Les syndicats ont annoncé cette semaine leur volonté d’appeler à une journée de grève dans les prochaines semaines. Le jour a été fixé en début de semaine, ce sera le 8 décembre. Si l’hypothèse de grève illimitée n’a pas encore entérinée par l’intersyndicale, elle a déjà été posée et bénéficie d’une large sympathie dans les bases syndicales.

La droite discréditée, les sociaux-démocrates prêts à négocier : la raison d’être des communistes

Dans ce contexte, les sénatoriales partielles des 16 et 23 octobre étaient un test pour le gouvernement, un « mini-réferendum » sur les contre-réformes proposées. L’impopularité du gouvernement s’est reflétée jusque dans les urnes puisque la droite a perdu 15 des 25 sièges qu’elles mettaient en jeu lors de ce scrutin. Elle perd par là-même la majorité au Sénat qui passe à gauche.

Le grand gagnant du scrutin est indubitablement les sociaux-démocrates, qui remportent 12 sièges directement conquis à la droite et remporte pour un siège (41 sur 81) la majorité au Sénat. Le Parti social-démocrate a su gauchir son discours dans l’opposition, s’opposant tant aux mesures d’austérité qu’au renforcement du contingent en Afghanistan. Toutefois, son accord de fond avec les réformes du gouvernement, patent dans sa pratique gouvernementale antérieure, ne constitue pas une menace pour le projet de loi gouvernemental.
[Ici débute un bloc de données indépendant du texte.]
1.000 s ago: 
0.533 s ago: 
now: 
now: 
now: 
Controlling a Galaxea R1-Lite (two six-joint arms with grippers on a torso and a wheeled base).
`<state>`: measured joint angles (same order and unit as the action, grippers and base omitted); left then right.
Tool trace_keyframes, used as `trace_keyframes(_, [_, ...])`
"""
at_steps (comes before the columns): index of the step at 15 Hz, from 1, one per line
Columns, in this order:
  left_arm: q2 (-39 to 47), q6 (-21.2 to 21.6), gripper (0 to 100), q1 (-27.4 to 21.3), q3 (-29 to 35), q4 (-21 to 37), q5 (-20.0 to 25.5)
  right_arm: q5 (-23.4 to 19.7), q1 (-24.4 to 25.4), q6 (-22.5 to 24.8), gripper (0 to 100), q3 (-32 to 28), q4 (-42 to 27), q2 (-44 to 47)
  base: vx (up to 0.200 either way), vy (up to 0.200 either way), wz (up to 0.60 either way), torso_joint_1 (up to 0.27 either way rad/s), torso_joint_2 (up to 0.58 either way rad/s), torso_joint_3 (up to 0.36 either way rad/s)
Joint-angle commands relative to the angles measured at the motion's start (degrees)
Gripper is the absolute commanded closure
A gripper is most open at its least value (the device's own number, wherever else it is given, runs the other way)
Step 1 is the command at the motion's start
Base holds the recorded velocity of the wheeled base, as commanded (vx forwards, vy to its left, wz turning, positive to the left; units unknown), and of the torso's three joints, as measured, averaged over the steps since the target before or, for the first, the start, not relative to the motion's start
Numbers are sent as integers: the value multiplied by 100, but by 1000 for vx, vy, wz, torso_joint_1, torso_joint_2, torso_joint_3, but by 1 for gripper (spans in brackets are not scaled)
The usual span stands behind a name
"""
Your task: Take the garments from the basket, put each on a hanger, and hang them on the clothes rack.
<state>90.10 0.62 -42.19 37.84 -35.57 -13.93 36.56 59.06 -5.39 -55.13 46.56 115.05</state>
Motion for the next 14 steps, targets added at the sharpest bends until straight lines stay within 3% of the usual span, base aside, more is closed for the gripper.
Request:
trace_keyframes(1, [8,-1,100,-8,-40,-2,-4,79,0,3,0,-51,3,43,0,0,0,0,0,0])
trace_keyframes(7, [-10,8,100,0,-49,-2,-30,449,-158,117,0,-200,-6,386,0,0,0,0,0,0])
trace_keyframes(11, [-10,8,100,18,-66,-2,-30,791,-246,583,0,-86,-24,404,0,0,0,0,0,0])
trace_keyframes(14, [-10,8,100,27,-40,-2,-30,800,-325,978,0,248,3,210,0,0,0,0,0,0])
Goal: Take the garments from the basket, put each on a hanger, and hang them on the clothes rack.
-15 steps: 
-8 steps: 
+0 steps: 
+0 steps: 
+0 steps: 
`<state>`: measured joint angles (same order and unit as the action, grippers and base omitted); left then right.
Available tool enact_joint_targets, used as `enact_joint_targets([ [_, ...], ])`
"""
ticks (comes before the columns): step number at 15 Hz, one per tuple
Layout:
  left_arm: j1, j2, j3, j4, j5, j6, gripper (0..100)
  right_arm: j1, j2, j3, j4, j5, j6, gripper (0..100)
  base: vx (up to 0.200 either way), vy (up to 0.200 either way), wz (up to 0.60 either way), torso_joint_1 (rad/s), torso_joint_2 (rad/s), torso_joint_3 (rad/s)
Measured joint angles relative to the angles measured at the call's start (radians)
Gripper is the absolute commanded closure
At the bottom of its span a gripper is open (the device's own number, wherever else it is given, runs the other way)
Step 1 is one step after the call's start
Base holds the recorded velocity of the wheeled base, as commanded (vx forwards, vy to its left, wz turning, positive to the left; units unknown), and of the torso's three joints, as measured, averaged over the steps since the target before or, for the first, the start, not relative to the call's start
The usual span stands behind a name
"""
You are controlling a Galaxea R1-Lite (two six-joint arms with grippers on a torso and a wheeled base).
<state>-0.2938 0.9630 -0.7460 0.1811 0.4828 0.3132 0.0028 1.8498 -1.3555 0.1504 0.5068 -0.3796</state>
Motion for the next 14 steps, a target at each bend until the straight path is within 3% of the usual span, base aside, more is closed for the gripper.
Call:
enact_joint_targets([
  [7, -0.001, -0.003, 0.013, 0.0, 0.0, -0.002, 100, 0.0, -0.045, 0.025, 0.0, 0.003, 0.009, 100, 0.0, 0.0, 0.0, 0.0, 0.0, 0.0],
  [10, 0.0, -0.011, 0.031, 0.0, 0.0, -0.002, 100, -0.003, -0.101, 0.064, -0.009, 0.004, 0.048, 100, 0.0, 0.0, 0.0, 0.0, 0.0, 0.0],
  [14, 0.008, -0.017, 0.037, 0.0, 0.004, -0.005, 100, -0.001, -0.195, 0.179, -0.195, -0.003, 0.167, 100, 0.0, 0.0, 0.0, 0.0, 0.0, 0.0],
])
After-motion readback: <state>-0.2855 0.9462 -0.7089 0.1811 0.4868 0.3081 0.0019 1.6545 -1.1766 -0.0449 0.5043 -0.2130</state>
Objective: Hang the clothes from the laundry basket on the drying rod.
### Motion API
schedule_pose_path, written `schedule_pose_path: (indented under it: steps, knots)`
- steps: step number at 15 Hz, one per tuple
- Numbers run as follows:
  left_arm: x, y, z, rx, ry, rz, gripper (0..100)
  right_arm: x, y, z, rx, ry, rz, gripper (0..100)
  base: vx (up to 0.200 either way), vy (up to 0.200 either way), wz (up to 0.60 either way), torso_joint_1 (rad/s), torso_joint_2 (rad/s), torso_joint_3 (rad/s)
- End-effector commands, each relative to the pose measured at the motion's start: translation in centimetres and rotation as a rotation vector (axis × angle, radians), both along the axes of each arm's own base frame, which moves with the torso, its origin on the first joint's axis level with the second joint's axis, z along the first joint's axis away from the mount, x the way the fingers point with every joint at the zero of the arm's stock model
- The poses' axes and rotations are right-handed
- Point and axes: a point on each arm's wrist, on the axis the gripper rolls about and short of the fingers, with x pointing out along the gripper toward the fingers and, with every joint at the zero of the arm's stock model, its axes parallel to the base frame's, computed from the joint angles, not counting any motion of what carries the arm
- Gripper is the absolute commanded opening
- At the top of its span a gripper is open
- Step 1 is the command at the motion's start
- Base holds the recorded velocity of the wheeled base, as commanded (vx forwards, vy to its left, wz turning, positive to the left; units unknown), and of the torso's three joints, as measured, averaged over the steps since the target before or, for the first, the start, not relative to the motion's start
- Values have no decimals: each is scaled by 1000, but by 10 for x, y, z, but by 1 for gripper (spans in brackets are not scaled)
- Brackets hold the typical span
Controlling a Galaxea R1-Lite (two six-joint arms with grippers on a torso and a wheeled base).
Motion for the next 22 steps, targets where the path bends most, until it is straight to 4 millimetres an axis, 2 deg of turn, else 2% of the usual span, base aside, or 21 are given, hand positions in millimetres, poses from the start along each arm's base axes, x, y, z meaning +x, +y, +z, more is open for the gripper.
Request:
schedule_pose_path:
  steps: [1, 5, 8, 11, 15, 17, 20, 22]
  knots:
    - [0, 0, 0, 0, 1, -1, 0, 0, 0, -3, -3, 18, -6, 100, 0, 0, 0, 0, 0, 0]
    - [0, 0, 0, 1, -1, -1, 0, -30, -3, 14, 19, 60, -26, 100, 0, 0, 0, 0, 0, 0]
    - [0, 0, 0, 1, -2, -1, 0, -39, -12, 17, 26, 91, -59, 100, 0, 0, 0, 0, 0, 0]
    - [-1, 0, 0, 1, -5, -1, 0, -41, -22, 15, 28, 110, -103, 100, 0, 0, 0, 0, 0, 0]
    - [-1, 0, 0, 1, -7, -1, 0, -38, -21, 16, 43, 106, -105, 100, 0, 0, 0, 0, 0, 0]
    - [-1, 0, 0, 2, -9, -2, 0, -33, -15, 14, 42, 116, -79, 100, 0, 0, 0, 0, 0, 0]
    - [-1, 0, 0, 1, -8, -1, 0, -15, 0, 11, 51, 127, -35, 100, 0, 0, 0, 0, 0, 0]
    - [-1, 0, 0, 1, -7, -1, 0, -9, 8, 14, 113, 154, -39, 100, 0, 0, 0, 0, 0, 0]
En effet, comme l’affirme explicitement le leader des sociaux-démocrates, Bohuslav Sobotka : « Nous souhaitons que le Sénat présente une alternative, pour que le gouvernement soit obligé de chercher des compromis lors de leur mise en oeuvre ». Non au véto au Sénat, oui à un plan d’austérité négocié, voilà la position des sociaux-démocrates tchèques.

Voilà la raison d’être des communistes tchèques. Eux seuls portent depuis vingt ans la critique conséquente du système capitaliste et des contre-réformes libérales portées souvent par la droite mais consenties par la gauche social-démocrate. Les communistes ont, dans des circonscriptions difficiles et dans une élection qui n’est pas la meilleure pour eux, obtenu encore un bon score de 10,5%.

Au-delà, la désillusion de tant de travailleurs tchèques vis-à-vis du système capitaliste et leur volonté nouvelle de se battre pour s’opposer à cette machine à broyer les travailleurs et les peuples donnent raison à la lutte obstinée du Parti communiste de Bohême-Moravie.

Un des rares partis d’Europe de l’est qui a refusé sa dissolution en 1989-91, et qui vingt ans après prouvent tout le bien-fondé de son choix.